Find the effective impedance of the following reactive network.
The two branches are in parallel; let's label the inductive one (on the left) as Z1 and the capacitive one as Z2. So
| Z1 | = (4 + j3) ohm |
| Z2 | = (12 - j5) ohm |
Now what?
One way to proceed is to evaluate Zeq in the following expression:
Zeq-1 = Z1-1 + Z2-1
Unfortunately this involves too much conversion between standard and polar form (and back). It is easier to do a bit of algebra and find that
Zeq = Z1Z2 / (Z1 + Z2)
Then if we convert Z1, Z2, and Z1 + Z2 to polar form, the evaluation of the effective impedance may be done more readily.

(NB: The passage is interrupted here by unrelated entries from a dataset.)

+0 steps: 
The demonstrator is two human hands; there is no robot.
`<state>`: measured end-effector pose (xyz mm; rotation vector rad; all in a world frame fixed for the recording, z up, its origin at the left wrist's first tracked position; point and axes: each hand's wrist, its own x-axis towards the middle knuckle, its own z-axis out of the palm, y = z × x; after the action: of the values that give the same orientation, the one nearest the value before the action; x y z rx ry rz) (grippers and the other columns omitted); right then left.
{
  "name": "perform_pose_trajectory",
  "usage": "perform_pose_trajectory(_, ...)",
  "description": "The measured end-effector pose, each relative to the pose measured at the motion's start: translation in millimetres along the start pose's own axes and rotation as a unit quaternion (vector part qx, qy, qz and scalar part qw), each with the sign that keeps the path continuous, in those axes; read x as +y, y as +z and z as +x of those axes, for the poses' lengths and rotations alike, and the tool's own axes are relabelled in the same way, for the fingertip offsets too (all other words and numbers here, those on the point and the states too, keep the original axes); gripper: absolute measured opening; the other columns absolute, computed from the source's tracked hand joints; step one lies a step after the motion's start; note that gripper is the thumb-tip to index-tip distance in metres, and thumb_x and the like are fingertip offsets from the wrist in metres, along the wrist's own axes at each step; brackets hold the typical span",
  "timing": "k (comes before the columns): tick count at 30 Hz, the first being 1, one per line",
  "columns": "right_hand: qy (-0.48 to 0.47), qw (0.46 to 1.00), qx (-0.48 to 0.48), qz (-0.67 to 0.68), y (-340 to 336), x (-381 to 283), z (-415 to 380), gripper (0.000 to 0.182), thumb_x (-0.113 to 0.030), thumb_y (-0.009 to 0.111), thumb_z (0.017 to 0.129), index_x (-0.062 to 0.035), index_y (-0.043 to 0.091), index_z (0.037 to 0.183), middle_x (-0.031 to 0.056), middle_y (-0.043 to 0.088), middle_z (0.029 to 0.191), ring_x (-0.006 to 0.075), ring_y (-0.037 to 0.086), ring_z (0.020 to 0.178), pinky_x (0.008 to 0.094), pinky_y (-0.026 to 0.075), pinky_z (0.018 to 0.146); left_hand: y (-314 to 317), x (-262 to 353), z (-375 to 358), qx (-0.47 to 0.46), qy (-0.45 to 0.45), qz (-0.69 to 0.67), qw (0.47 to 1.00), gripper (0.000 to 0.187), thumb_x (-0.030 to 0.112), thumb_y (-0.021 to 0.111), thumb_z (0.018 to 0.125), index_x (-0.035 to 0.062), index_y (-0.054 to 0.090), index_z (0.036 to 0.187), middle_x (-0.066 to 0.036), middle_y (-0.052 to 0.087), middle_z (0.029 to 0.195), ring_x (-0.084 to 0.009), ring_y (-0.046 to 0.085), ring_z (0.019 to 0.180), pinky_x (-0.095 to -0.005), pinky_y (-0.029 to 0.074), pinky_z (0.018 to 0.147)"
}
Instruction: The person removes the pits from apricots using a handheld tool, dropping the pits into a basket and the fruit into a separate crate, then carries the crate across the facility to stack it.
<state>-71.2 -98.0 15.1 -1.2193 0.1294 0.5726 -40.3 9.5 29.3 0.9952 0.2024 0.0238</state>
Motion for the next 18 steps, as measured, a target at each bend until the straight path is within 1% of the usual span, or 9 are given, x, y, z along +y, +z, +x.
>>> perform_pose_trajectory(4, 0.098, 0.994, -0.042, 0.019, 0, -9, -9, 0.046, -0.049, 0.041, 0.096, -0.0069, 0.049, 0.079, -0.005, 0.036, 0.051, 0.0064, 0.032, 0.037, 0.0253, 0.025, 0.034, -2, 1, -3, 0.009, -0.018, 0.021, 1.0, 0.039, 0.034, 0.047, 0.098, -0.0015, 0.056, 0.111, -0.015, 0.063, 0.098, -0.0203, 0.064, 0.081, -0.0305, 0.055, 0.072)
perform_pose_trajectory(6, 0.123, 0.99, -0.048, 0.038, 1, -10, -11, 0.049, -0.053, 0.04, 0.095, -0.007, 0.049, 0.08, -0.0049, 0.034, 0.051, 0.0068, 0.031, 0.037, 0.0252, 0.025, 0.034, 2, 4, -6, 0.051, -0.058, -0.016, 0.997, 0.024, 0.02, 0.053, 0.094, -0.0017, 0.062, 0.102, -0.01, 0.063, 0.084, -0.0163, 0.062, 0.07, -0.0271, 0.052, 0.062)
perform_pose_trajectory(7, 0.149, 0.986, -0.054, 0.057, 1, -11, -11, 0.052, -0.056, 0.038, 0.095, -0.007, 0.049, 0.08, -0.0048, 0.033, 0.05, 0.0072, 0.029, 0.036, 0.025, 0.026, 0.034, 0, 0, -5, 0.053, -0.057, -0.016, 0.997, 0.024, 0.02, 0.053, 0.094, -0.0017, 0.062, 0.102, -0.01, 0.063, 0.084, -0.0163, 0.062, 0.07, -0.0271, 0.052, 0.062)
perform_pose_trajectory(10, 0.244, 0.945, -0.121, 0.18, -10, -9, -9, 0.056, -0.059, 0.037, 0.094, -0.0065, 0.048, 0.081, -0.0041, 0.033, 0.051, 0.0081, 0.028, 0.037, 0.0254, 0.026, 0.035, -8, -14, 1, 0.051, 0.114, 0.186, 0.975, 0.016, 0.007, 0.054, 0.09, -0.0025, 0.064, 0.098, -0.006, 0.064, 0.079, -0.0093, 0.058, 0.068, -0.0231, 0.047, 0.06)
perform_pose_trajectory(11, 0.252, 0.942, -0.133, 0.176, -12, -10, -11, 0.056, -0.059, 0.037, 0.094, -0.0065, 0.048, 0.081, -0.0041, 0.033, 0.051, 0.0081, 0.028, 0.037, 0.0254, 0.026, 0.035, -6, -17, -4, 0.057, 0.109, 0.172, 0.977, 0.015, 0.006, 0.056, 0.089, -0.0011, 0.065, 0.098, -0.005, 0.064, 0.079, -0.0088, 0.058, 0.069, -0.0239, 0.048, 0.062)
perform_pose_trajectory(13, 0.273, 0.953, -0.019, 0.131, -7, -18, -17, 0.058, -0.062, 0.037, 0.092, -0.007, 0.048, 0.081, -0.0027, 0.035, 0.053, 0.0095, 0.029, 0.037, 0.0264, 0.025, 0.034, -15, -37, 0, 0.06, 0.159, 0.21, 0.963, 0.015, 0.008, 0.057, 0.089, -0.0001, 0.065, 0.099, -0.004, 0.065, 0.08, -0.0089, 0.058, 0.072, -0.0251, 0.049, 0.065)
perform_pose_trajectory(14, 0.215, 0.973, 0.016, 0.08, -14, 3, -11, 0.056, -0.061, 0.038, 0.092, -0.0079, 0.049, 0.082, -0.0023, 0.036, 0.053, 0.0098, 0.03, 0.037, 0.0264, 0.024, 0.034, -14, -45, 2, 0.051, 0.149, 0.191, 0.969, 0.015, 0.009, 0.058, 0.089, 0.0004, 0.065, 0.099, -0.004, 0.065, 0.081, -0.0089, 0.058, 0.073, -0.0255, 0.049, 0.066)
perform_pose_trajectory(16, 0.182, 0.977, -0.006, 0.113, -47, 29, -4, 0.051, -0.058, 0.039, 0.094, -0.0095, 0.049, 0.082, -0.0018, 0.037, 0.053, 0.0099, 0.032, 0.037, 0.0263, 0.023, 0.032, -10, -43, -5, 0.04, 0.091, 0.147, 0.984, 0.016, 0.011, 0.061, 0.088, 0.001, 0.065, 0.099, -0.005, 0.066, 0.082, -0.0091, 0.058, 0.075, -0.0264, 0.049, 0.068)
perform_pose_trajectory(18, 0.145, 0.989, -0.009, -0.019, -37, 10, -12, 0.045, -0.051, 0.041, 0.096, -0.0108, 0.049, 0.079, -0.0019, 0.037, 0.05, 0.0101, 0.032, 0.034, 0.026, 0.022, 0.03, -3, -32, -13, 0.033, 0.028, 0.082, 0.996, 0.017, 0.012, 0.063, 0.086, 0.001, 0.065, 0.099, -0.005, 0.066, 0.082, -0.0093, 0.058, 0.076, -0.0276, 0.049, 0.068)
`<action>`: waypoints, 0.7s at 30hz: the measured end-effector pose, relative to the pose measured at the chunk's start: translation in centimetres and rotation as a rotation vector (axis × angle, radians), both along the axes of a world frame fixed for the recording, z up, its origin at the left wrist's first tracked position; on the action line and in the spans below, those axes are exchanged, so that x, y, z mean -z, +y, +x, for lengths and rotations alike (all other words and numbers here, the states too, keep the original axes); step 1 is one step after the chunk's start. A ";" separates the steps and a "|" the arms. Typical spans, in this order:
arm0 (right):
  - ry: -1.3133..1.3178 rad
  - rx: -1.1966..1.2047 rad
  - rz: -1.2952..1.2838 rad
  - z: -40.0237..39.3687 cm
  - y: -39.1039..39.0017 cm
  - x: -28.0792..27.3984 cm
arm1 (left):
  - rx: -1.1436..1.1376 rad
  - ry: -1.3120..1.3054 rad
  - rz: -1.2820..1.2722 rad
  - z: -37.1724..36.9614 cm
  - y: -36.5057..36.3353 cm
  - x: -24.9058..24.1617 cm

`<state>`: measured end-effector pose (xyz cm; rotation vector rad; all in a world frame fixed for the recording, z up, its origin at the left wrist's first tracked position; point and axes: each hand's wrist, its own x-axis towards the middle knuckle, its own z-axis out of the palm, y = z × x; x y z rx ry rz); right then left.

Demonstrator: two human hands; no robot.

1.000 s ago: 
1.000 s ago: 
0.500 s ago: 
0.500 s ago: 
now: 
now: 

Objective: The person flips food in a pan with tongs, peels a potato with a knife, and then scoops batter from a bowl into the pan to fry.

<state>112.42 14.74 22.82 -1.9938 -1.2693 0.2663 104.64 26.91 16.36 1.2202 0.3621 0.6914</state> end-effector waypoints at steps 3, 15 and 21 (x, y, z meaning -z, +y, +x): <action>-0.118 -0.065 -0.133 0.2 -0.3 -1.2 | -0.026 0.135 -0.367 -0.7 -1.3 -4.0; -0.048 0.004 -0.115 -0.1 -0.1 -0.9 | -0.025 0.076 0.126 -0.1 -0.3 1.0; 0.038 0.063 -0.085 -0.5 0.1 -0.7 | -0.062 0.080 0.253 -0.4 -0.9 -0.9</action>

| Z1 | = (4 + j3) ohm | = 5 ohm \/ 36.9 deg |
| Z2 | = (12 - j5) ohm | = 13 ohm \/ -22.6 deg |
| Z1 + Z2 | = (16 - j2) ohm | = 16.1 ohm \/ -7.1 deg |
| So Zeq | = Z1Z2 / (Z1 + Z2) |
| = (5 ohm \/ 36.9 deg)(13 ohm \/ -22.6 deg) / (16.1 ohm \/ -7.1 deg) | |
| = 4.0 ohm \/ 21.4 deg | |
| = (3.7 + j1.5) ohm |
The equivalent impedance is inductive.